Mary Ann McNab of Invercargill, New Zealand remembers her childhood well.
“I grew up in Australia, and, you could say, I came from very humble circumstances,” she recently told Mormon Newsroom Pacific.
“My circumstances affected the way I felt about myself and I believe it affected the way my teachers felt about me.”
It only seemed natural to Mary Ann that becoming an educator would help resolve her feelings from the past and change the future, in good ways, for children she would encounter.
While in Australia she taught at a girl’s boarding school and was also an indigenous liaison teacher working with Aboriginal and Torres Strait Islander children.

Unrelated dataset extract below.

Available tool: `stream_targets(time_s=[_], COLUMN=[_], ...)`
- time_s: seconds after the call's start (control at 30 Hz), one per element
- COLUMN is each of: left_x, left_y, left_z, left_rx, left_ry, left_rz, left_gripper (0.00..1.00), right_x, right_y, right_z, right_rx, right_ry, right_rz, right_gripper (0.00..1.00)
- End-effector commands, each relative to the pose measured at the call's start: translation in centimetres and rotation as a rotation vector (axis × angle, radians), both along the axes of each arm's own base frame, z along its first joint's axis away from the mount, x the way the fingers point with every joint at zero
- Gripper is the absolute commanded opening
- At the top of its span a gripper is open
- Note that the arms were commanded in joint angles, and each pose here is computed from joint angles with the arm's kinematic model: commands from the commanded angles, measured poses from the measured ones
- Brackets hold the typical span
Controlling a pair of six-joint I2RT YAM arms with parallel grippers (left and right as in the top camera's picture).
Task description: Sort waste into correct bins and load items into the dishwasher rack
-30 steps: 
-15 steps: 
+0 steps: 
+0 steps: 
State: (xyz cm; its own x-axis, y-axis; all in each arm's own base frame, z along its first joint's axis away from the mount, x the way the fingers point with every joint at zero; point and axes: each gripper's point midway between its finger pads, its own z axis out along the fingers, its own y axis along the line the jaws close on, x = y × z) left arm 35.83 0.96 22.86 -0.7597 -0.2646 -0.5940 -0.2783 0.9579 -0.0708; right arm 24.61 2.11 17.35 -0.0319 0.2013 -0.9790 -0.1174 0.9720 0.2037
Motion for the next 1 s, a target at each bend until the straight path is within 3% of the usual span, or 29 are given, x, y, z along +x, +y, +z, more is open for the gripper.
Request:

In 2009 the McNab’s moved to New Zealand where Mary Ann took a position as a relief and contract teacher. While in that position she learned that a school near Invercargill needed a teacher with her skill and understanding. She would be working with children who struggled with behavioural and learning issues—many from humble circumstances.“My childhood experiences and my teaching experiences in Australia played into my decision to take the position,” Mary Ann says.
“I knew I could get my head into their space, because I knew where they come from.”
She knew she could provide the children with stability and an adult they could trust.
“My biggest joy is to see my children develop into independent thinkers and watching them gain self-confidence and most importantly—self-esteem.”
Mary Ann also serves her community by volunteering with the Salvation Army and others in efforts to acquire food for the local foodbank.
She invited musicians to donate their services and provide a program for a soiree where the price of admittance was a donated can of food.
Mary Ann is a member of The Church of Jesus Christ of Latter-day Saints where she has served as the leader for the young women’s organization, on a public affairs team and the wife of a very busy congregation leader.
Mary Ann has turned her experiences in life into bettering the lives of those in her community on New Zealand’s South Island.